Freyer (1836) relates that he received a larva of this species from Kindermann, who was then living in Switzerland but there is no mention of where it was found. This specimen may possibly have given rise to the rumour that Hemaris croatica was resident in Switzerland. In the same work, Freyer recorded that this species was to be found in small numbers in the neighbourhood of Salzburg, Austria, and Heinemann (1859) also recorded this species from the province of Kärnten, Austria, where it is now extinct. In view of the extinction in Switzerland this century of the equally thermophilic papilionid Zerynthia polyxena ([Denis & Schiffermüller], 1775) (Schweizerischer Bund für Naturschutz, 1987) and its virtual disappearance from Austria, Hemaris croatica probably occurred at one time in a few favourable locations farther north than the present-day limit of its range, which is the south-east corner of Austria (Pittaway, 1993) and Monte Baldo, Lake Garda, Italy (Nardi & Spada, 2013). However, there were several sightings of this species from Switzerland in 1962 (Schweizerischer Bund für Naturschutz, 1997) which require further study.

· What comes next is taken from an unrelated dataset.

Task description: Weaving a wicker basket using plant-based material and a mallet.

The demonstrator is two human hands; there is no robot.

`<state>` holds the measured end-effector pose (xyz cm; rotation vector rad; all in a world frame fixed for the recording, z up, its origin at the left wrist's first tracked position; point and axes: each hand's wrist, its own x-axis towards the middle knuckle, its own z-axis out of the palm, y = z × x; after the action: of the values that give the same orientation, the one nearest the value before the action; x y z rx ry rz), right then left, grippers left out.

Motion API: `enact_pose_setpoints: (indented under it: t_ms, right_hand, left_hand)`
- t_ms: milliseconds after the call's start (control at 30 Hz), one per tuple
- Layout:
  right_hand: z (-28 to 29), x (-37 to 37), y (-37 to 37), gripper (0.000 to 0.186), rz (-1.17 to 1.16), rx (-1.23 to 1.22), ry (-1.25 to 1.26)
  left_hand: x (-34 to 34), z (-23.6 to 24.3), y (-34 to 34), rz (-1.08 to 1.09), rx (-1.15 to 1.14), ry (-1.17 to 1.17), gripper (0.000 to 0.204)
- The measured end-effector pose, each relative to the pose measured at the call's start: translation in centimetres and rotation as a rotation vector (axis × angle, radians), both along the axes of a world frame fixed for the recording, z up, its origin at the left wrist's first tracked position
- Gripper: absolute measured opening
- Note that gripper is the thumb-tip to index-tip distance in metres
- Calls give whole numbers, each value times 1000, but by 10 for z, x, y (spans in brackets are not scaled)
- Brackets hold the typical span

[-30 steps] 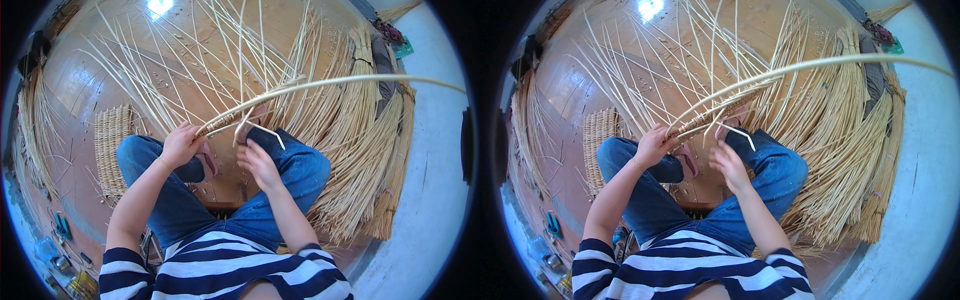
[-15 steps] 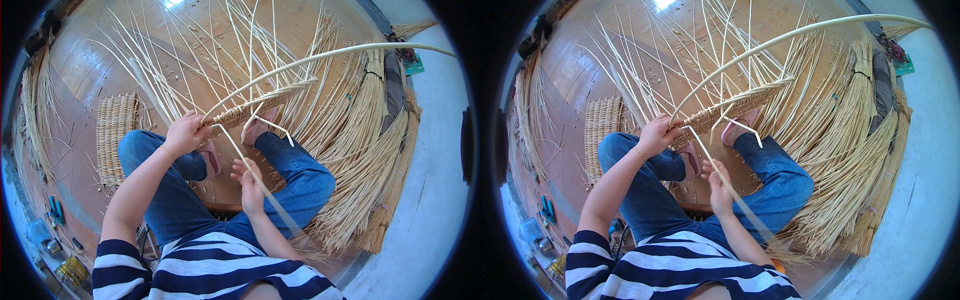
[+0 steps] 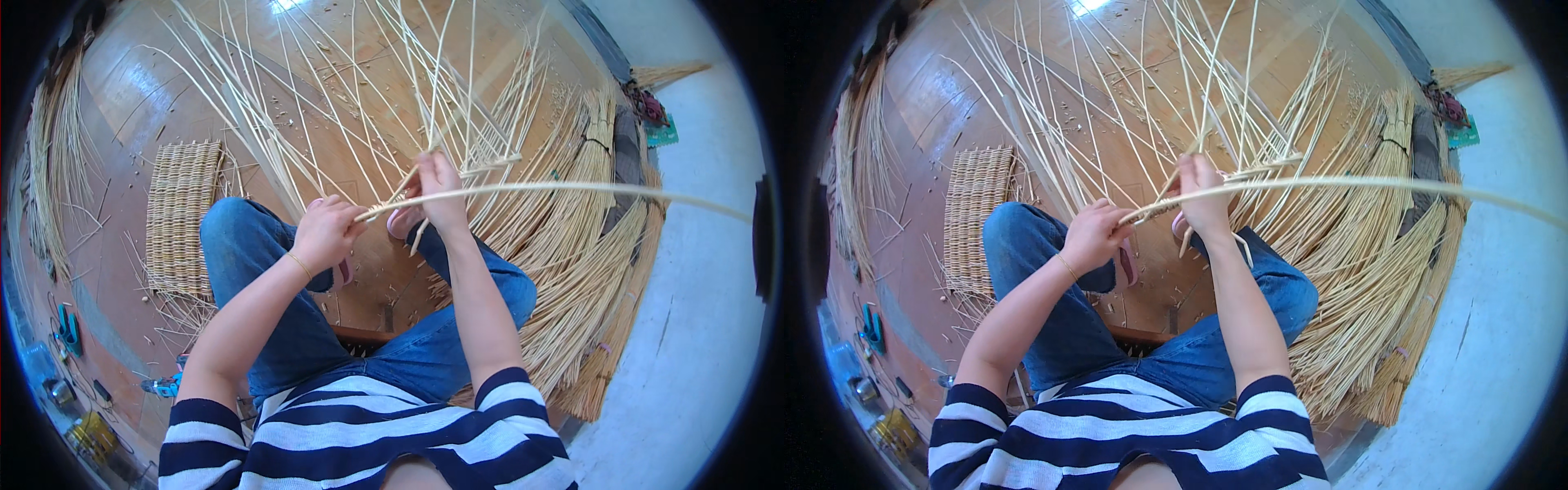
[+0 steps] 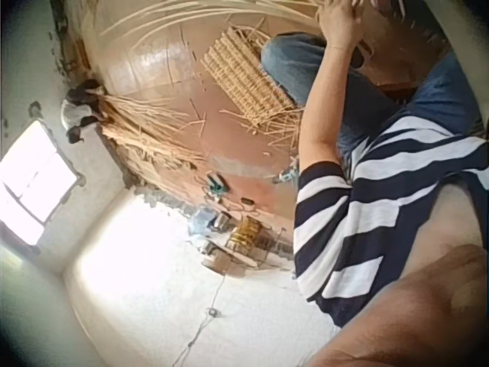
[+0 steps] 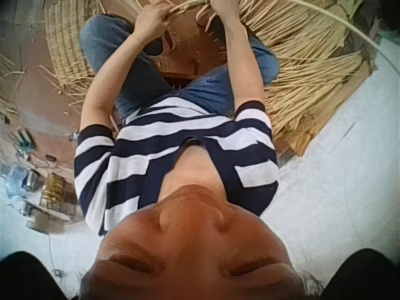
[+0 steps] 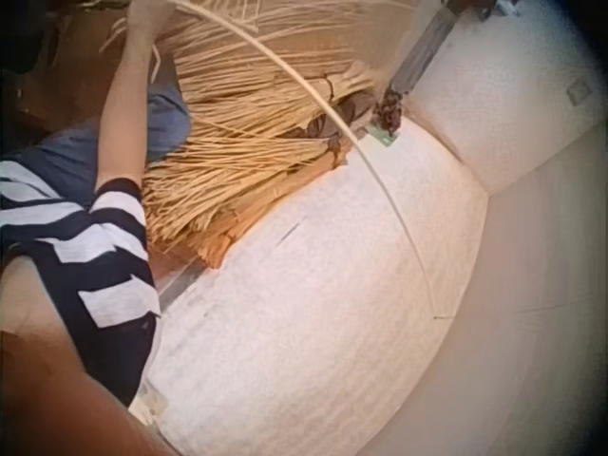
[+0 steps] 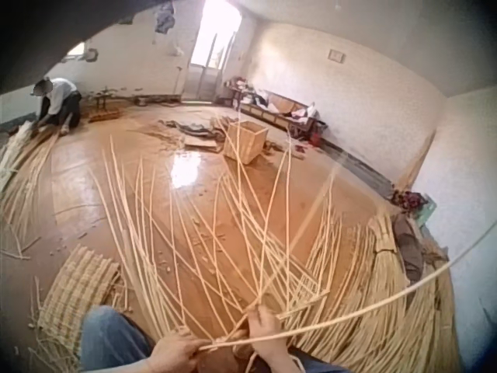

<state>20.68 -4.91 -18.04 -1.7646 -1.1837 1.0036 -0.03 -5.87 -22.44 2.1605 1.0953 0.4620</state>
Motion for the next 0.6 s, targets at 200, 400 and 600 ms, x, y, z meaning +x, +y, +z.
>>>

A similar series of extinctions of relict populations has also taken place in Russia over the last 100 years. At the end of the last century Hemaris croatica occurred north along the Volga river valley (Russia), from Sarepta (near Volgograd) to Kazan (Eversmann, 1844), with it being very rare at Kazan. Zolotuhin (pers. comm.) uncovered a specimen from Uralsk (Ural river, Kazakhstan) in the Soviet national collections from the early part of this century, and Closs (1917) described f. rangowi from the Kalmyk A.S.S.R. Most of these populations appear to be now extinct, although Nupponen & Fibiger (2002) did recently discover a small population south of the Ural Mountains on the Kazakhstan border around Kuvandyk, Orenburg Oblast (Shovkoon, 2011), and this species has been rediscovered in the chalk hills running between Volgograd and Saratov (Chuvilin, 2005). However, Hemaris croatica has not been recorded from the Kopet Dag of Turkmenistan for some time.
Similarly, the record by Nardi & Spada (2013) of a single specimen from the Monte Baldo area east of Lake Garda, northern Italy (vii.1968, Ulrich leg.), may indicate either a relict population or, more likely, that this species may be recolonizing northern Italy as the climate warms.
Extra-limital range. None.
Lorestan\Luristan Province, Western Iran, as Hemaris croatica fahira De Freina, 2004.